Dami: Most girls who experience FGM/C are cut between birth and age 15—the very years they spend in school. Schools bring together trust, information, and the opportunity for early intervention. When teachers know what to look for and when students understand their rights, prevention becomes possible.

Dami explaining the different forms of FGM to training attendees

What accomplishments from the first year of this program make you most proud? 

Dami: It’s difficult to choose among so many milestones from this first year. But if I had to highlight one, I’m most proud of the prevention curriculum we created for K-12 schools. It’s flexible and age‑responsive, designed so teachers can use it in advisory periods, health classes, or district sex education programs. 

Sharing it now with school partners for feedback feels like a turning point—because it means that education experts are helping shape the tool that will protect girls in the years ahead. Their input ensures this curriculum won’t just sit on paper but will become a living resource in classrooms. That’s what makes me proud: knowing year two will move us from preparation to real prevention.

AHA Foundation staff, alongside partners from Forma, Tapestry 360 Health, and RTI, delivered FGM-prevention training to professionals at Resilience—one of Chicago’s leading organizations supporting survivors of domestic violence.

New and expanded partnerships were a big part of year one. Can you talk about why they matter? 

Dami: Absolutely. We know AHA can’t do this alone. That’s why we’re expanding our school partnerships through a national network that shows up for students by connecting them to the critical support and resources they need to succeed in the classroom and beyond. 

And partnerships aren’t limited to schools. For example, one of our new partners, a multi‑agency center that supports survivors of domestic violence, sexual violence, and human trafficking, is working to include our FGM/C screening in its intake procedures. That’s huge. Once formalized, this means survivors who might never have been asked about this before will now be identified and supported.

You’ve also been working with healthcare and education leaders. What does that add? 

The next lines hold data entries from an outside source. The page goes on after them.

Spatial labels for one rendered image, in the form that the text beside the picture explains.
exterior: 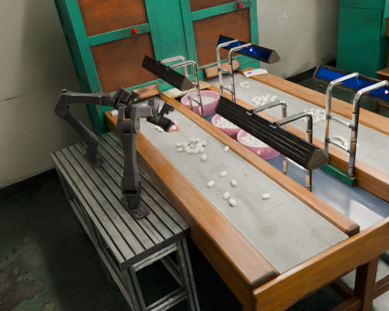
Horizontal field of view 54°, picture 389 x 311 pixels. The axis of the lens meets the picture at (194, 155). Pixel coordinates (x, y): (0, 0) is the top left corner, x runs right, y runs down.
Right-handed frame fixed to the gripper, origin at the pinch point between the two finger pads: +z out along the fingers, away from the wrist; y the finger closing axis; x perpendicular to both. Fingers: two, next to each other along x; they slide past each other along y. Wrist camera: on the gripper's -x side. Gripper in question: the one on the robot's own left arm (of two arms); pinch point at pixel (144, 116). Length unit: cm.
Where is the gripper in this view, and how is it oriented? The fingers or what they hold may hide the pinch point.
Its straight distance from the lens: 229.7
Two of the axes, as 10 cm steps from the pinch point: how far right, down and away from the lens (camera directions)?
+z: 7.6, 3.0, 5.8
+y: -4.5, -3.9, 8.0
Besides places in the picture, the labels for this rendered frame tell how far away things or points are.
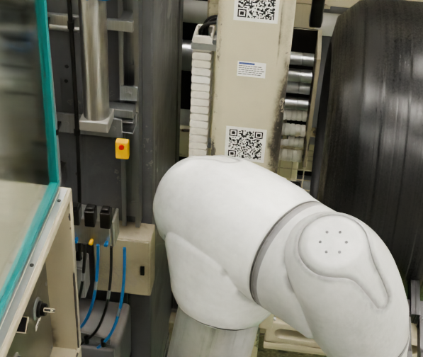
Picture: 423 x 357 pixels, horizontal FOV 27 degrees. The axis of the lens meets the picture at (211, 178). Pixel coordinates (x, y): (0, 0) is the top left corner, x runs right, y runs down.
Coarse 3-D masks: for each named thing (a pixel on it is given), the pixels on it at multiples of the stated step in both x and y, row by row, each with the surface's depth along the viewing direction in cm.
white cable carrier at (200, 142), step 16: (208, 32) 159; (192, 64) 158; (208, 64) 158; (192, 80) 160; (208, 80) 160; (192, 96) 162; (208, 96) 162; (192, 112) 165; (208, 112) 165; (192, 128) 166; (208, 128) 168; (192, 144) 168; (208, 144) 170
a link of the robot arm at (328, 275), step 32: (288, 224) 92; (320, 224) 87; (352, 224) 86; (256, 256) 92; (288, 256) 88; (320, 256) 85; (352, 256) 84; (384, 256) 87; (256, 288) 93; (288, 288) 90; (320, 288) 85; (352, 288) 85; (384, 288) 87; (288, 320) 93; (320, 320) 88; (352, 320) 87; (384, 320) 89; (352, 352) 91; (384, 352) 92
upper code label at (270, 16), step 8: (240, 0) 148; (248, 0) 148; (256, 0) 148; (264, 0) 148; (272, 0) 148; (240, 8) 149; (248, 8) 149; (256, 8) 149; (264, 8) 149; (272, 8) 149; (240, 16) 150; (248, 16) 150; (256, 16) 150; (264, 16) 150; (272, 16) 149
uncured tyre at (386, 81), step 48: (384, 0) 163; (336, 48) 158; (384, 48) 149; (336, 96) 150; (384, 96) 145; (336, 144) 148; (384, 144) 144; (336, 192) 149; (384, 192) 145; (384, 240) 149
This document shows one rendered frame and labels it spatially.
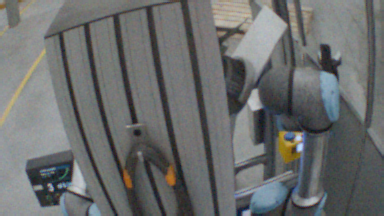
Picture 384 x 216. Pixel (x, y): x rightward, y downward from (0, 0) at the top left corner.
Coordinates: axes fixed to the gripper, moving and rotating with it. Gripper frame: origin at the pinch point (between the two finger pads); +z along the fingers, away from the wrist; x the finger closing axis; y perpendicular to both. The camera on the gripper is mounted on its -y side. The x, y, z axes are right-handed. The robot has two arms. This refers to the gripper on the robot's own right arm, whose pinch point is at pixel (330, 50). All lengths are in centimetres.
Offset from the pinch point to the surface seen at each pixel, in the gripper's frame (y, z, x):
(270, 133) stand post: 65, 34, -50
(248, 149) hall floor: 133, 105, -97
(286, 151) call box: 38.0, -12.0, -24.7
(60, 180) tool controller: 15, -64, -92
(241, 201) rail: 58, -21, -44
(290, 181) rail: 60, -7, -26
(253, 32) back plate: 15, 45, -50
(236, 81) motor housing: 25, 17, -53
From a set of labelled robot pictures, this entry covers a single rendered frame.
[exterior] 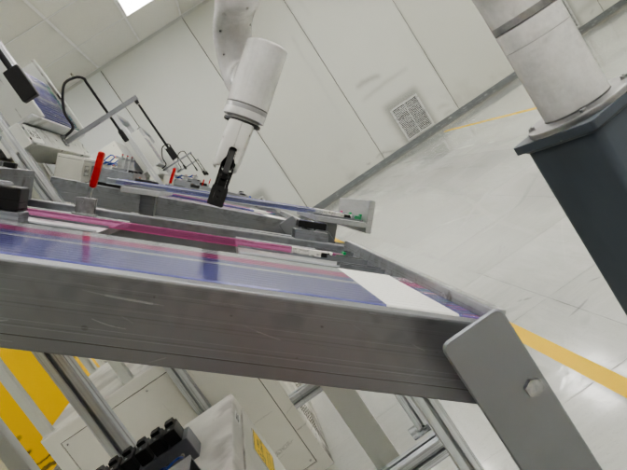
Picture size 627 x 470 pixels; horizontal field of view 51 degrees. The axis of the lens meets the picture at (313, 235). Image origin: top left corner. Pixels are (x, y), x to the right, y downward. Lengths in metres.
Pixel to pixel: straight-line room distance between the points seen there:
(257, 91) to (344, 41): 7.60
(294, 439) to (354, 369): 1.58
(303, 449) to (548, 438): 1.61
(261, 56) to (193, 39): 7.45
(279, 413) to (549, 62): 1.29
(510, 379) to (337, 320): 0.13
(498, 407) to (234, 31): 1.05
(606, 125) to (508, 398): 0.75
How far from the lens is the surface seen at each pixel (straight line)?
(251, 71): 1.31
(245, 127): 1.29
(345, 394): 1.51
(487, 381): 0.48
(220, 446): 1.03
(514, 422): 0.50
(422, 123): 8.96
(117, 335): 0.49
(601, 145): 1.18
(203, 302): 0.48
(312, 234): 1.16
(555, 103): 1.21
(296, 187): 8.61
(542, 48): 1.20
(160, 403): 2.03
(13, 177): 1.07
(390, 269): 0.84
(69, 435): 2.10
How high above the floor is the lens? 0.93
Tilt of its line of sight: 8 degrees down
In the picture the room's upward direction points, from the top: 34 degrees counter-clockwise

Dami: We have been lucky to connect with a hospital health education program that has a trusted presence in Chicago schools.  We conducted the FGM training with their staff already. They also invited us to observe their sex education classes so we could explore how to integrate our FGM/C content into their existing sex education curriculum. That’s how we scale—by building on what’s already working. 

And a leading child protection nonprofit in Chicago asked to review our curriculum for possible integration into their gender‑based violence and theater programming. That tells me this issue is resonating across sectors.

And what about survivor support? 

Dami: We’ve started working with a legal services organization. FGM survivors often come to them for legal help, but what survivors need is holistic care—legal, emotional, and practical support. We shared our resources and will train their staff so they can better serve survivors, including potentially students and their families. 

We’re also exploring survivor support groups that bridge legal assistance with holistic care. Survivors shouldn’t have to choose between justice and care. They deserve both.

Looking ahead, what excites you most about the implementation phase that is soon to begin? 

Dami: It’s seeing all this groundwork come alive. Just recently, I gave a presentation at a local high school on FGM/C. A student reached out after the topic came up in her global policy class—she had researched who was doing FGM/C work, found us, and asked that we present to her class. For this presentation, we were able to utilize the curriculum we had created for the training, and seeing it resonate with students in real time was powerful. 

When students learn about this harmful practice and begin asking thoughtful questions, or when a parent chooses protection over tradition—that’s where prevention begins. Implementation means those moments will be met with empathy, understanding, and action. That’s what keeps me going.